(What you need to do): Please copy out each line of the entries in which "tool" appears.

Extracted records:
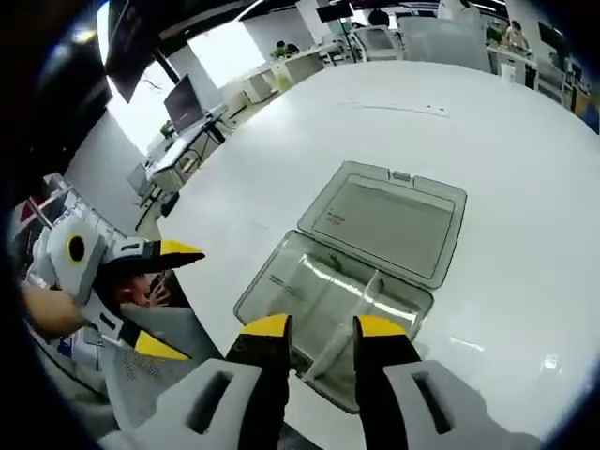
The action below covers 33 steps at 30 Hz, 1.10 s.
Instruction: Insert the divider into the dual guide fixture by aligning both edges with the guide slots and pushing it downward to the bottom, including one-sided entry, uneven engagement, binding, and posture correction.
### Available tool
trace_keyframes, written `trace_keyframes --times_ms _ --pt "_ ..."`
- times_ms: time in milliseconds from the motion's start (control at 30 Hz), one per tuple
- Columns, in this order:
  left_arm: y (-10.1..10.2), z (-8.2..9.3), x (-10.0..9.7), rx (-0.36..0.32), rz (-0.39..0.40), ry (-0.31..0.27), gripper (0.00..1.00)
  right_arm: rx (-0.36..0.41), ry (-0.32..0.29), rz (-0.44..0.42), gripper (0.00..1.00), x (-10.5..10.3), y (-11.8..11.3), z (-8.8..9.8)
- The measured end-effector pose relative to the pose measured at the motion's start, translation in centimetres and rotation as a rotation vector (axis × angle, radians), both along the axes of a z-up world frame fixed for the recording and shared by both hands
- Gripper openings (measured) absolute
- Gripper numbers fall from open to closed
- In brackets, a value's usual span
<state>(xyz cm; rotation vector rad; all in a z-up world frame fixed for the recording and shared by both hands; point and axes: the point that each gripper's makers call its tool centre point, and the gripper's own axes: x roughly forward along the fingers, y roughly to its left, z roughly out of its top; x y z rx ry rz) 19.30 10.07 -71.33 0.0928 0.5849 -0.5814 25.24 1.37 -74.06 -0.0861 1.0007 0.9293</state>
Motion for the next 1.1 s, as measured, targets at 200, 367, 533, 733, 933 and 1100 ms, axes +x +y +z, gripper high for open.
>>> trace_keyframes --times_ms 200,367,533,733,933,1100 --pt "1.6 -0.1 0.6 0.015 0.026 0.024 0.61 0.061 -0.084 0.047 0.30 -0.5 0.0 1.1" --pt "2.9 -0.7 0.9 0.024 0.047 0.064 0.61 0.110 -0.135 0.062 0.33 -0.6 -0.3 2.1" --pt "4.4 -1.7 1.1 0.027 0.080 0.119 0.61 0.153 -0.178 0.072 0.36 -0.8 -0.7 2.9" --pt "6.1 -2.8 1.4 0.051 0.120 0.181 0.60 0.169 -0.226 0.095 0.41 -1.2 -1.4 3.5" --pt "7.6 -3.9 2.1 0.051 0.175 0.255 0.57 0.172 -0.261 0.119 0.45 -1.7 -2.2 3.8" --pt "8.6 -5.0 2.2 0.065 0.233 0.335 0.53 0.182 -0.272 0.112 0.47 -1.9 -3.0 3.8"
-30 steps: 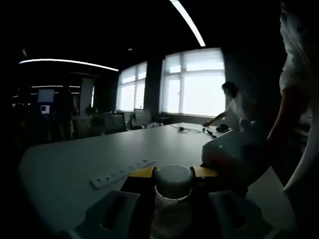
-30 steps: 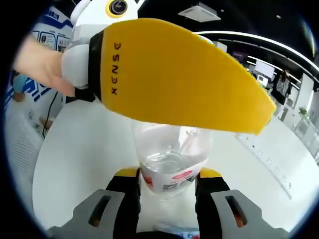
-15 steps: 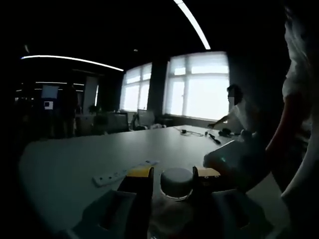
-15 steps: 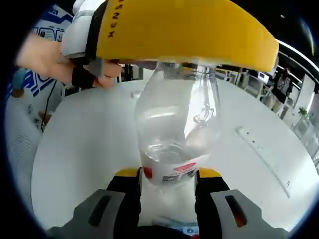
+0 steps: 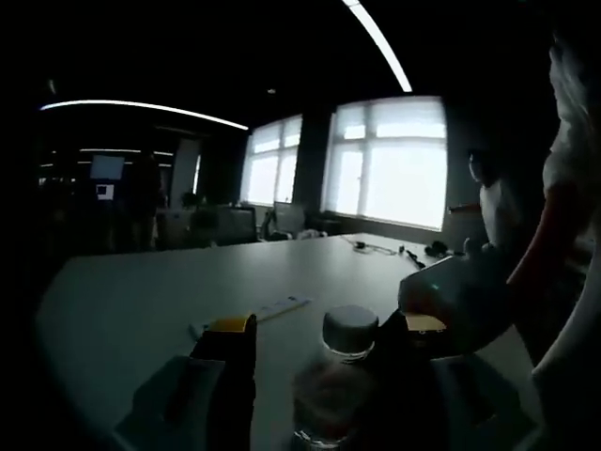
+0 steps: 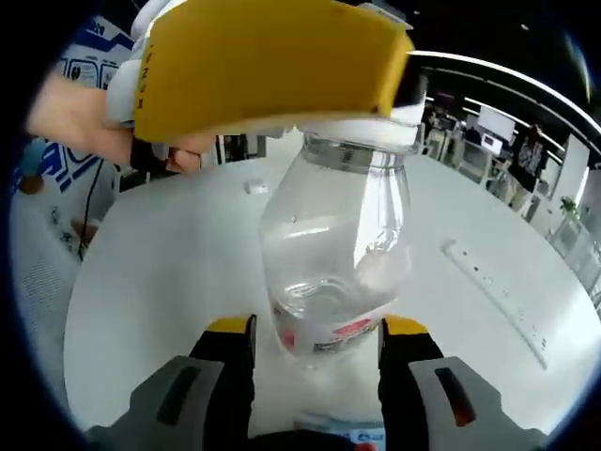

(Written solution):
### Available tool
<state>(xyz cm; rotation vector rad; all in a z-up world frame fixed for the recording and shared by both hands; point and axes: the point that each gripper's makers call its tool centre point, and the gripper's own axes: x roughly forward along the fingers, y roughly to its left, z roughly out of its top; x y z rx ry rz) 19.30 10.07 -71.33 0.0928 0.5849 -0.5814 25.24 1.37 -74.06 -0.0861 1.0007 0.9293</state>

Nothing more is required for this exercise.